A computer with no software is easy to build. The fetch-execute cycle is built into the hardware. But a conscious brain with no mind makes no sense.

A computer can carry out the programmer’s exact intentions, in such a way that its subsequent state is predictable at every point. No human being can ever be made to carry out anyone else’s exact intentions in such a way that his whole state is predictable at any point.
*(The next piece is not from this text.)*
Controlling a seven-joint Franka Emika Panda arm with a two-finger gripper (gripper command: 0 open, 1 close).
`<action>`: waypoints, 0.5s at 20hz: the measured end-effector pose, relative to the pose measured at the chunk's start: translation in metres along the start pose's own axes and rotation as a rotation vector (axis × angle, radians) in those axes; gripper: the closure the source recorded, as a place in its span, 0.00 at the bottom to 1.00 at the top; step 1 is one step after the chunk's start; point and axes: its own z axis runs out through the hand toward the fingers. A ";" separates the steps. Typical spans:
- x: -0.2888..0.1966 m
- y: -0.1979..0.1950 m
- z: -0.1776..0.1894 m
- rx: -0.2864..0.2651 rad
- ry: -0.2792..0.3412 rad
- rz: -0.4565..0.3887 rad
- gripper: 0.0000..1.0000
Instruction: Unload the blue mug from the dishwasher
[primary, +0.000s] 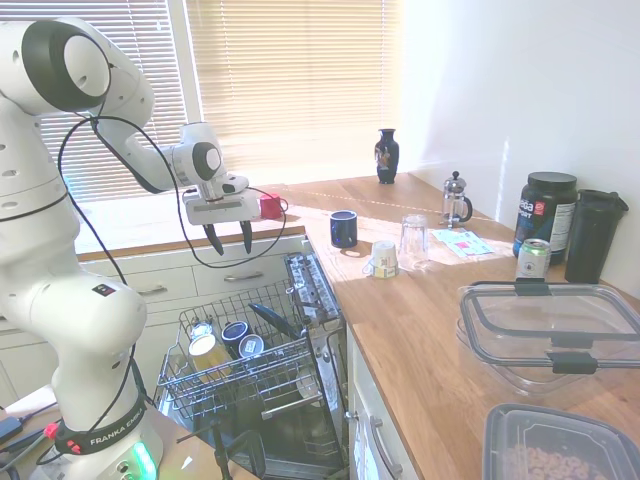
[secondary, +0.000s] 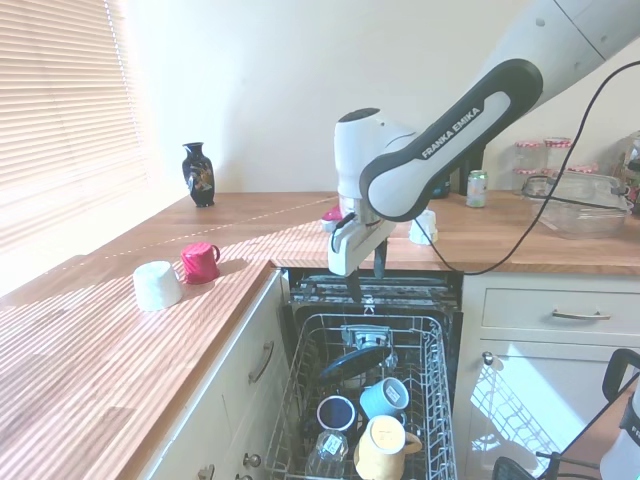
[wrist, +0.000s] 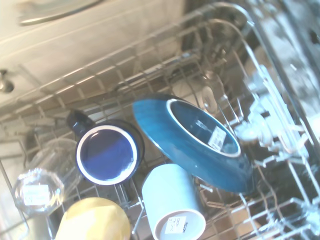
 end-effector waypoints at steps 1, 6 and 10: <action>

None of these properties of a computer software system depends on any particular computer or program. These properties are intrinsic to digital computers and software. Each one has a corresponding theorem we can prove.

Static and Active

Computers are fundamentally static machines. But human beings and their brains and minds change over many timescales. One can, of course, replace computer parts with new parts, plug in new peripherals and load new software. But the basic machine and its capabilities do not change. Right out of the box, it has the basic capabilities it will always have. Children right out of the box are very different from what they are at eight months. Human growth and development can last two decades. And the average sixty-year-old is very different from the average forty- or twenty-year-old. The mind changes year by year as we absorb life. Obviously human genetics has a large part in determining how we grow up. The point is that we do grow up. The processes and consequences of a growing and maturing body are central to who we are. The experience of being too small and incompetent to do grown-up things stays with us permanently. Growing up is central to human nature.

No human mind exists in isolation. Mental and physical actions are intertwined; and we won’t have anything like a human mind unless we have a human body, too. Where does physical stop and mental begin? Bodily sensations bring about mental states that cause those sensations to change and, in turn, the mental states to develop further. All such mental phenomena depend on something like a brain and something like a body, or an accurate reproduction of certain aspects of the body. However hard or easy the problem of building such a reproduction, computing has no wisdom to offer on the topic. On the construction of human-like bodies, computer science tells us nothing.

Conclusion

The analogies that I have discussed have hurt, not helped, our understanding of the mind. I and many others continue to pursue mind-like software. In doing so, it is crucial that we remember not how similar minds and software are, but how radically different. We can make imitation minds, probably pretty good ones. They will be enormously useful. Today, however, technology is leading science by the nose. I have found the spectrum theory, which is a theory about the mind without reference to computers, useful and reliable. But it is hardly the last word on the subject of a new, modern depth psychology. It is only the first.

  1. Alan Turing, “Computing Machinery and Intelligence,” Mind 59 (1950): 433–60. 
  2. Jerry Fodor, The Language of Thought (New York: Crowell, 1975), 74. 
  3. Jaegwon Kim, Philosophy of Mind (Boulder, CO: Westview Press, 2011), 14. 
  4. Jaegwon Kim, Philosophy of Mind (Boulder, CO: Westview Press, 2011), 17. 
  5. Thomas Nagel, Mind and Cosmos (Oxford: Oxford University Press, 2012). 
  6. Ronald de Sousa, The Rationality of Emotion (Cambridge, MA: MIT Press, 1990).